6. 02/16/09: Gm-C filter
7. 02/23/09: Active RC filter
8. 03/02/09: Oscillator
9. 03/09/09: Mixer (Lecture)
10. 03/16/09: Double balanced mixer (Lecture)
11. 03/23/09: Pulse width modulator
12. 03/30/09: Final project
13. 04/06/09: Final project
14. 04/13/09: Final project
15. 04/20/09: Final exam

Go through these data sheets before wiring up the circuit. Pay particular attention to pinouts, power supply polarity, and maximum voltage ratings.

• CD4069 CMOS Hex inverter
• LM324 Quad opamp(0.5MHz gain bandwidth product)
• LF347 Quad opamp(FET input, 4MHz gain bandwidth product)
• LM311 comparator
• MC1496 double balanced modulator
• BC107 NPN transistor
• BC177 PNP transistor

See this link for a short description of different capacitor types. Use polyester film capacitors(yellow box) for filters.

Whenever a circuit isn't behaving as expected, it pays to go through these steps systematically. This also applies when you simulate circuits and the results aren't as expected.

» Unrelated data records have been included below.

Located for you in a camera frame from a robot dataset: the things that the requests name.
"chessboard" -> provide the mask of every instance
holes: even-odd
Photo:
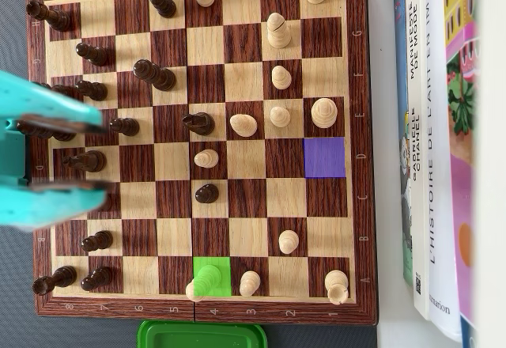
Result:
[[[368,68],[367,0],[173,0],[176,13],[160,16],[149,0],[37,0],[70,15],[57,32],[27,15],[31,81],[74,86],[106,85],[105,100],[71,96],[99,108],[104,125],[136,119],[133,137],[109,131],[68,142],[29,138],[31,181],[106,180],[107,208],[33,233],[34,277],[72,266],[77,281],[36,296],[47,316],[91,316],[245,323],[374,324],[378,317],[376,233],[372,171],[372,119]],[[275,49],[266,21],[280,13],[292,38]],[[107,50],[94,66],[76,54],[85,42]],[[149,59],[169,68],[176,84],[160,91],[136,78],[132,67]],[[277,89],[271,70],[283,66],[292,83]],[[312,105],[336,104],[332,127],[318,128]],[[290,124],[275,127],[270,110],[286,108]],[[184,115],[206,112],[213,132],[201,136]],[[249,138],[230,126],[235,114],[251,115]],[[204,149],[217,152],[213,168],[194,163]],[[99,150],[100,172],[62,166],[68,155]],[[196,202],[204,184],[219,190],[216,202]],[[278,238],[299,237],[284,254]],[[112,246],[94,252],[82,239],[100,230]],[[185,289],[207,264],[221,284],[199,302]],[[90,292],[80,282],[97,267],[112,280]],[[240,295],[247,270],[260,277],[251,297]],[[340,270],[348,299],[332,304],[325,277]]]

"chess rook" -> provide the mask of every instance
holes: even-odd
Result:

• Verify that the power supplies and signal sources are on, and are correctly connected to the board.
• Measure the power supplies and bias points, at the component pins. You may have “wired up” the circuit with loose wires or altogether incorrectly. This is where the schematic with expected bias and signal levels will be a great help
• Bias points: Check these with a multimeter. Note that the multimeter's input resistance of 10MΩ, while much larger than the impedance of most circuits you will be dealing with, can disturb the bias of high impedance circuits.
  • supply levels
  • opamp inputs should be virtual shorts
  • opamp outputs should be well within swing limits for the given supplies
  • transistors' base-emitter drop should be about 0.65 V
  • transistors must be in their active regions(CB reverse biased)
• Signal levels: You need to check these with an oscilloscope. An oscilloscope's input impedance (approx 1MΩ in parallel with 100pF) can disturb high frequency circuits. So use 10x mode where necessary. Generally many circuits we use are excited with periodic inputs and it is convenient to check the signals progressively through the circuit, starting from the input.
• Measuring “AC” voltages with the multimeter: The digital voltmeter typically measures the average value of the rectified input and gives you readings in rms Volts assuming that the input is a sine wave. The readings will be horribly off if the input is not a sine wave. Also, the frequency response of the multimeter is only upto about 500Hz. So do not use the multimeter to measure ac signals unless you are absolutely sure of what you are doing.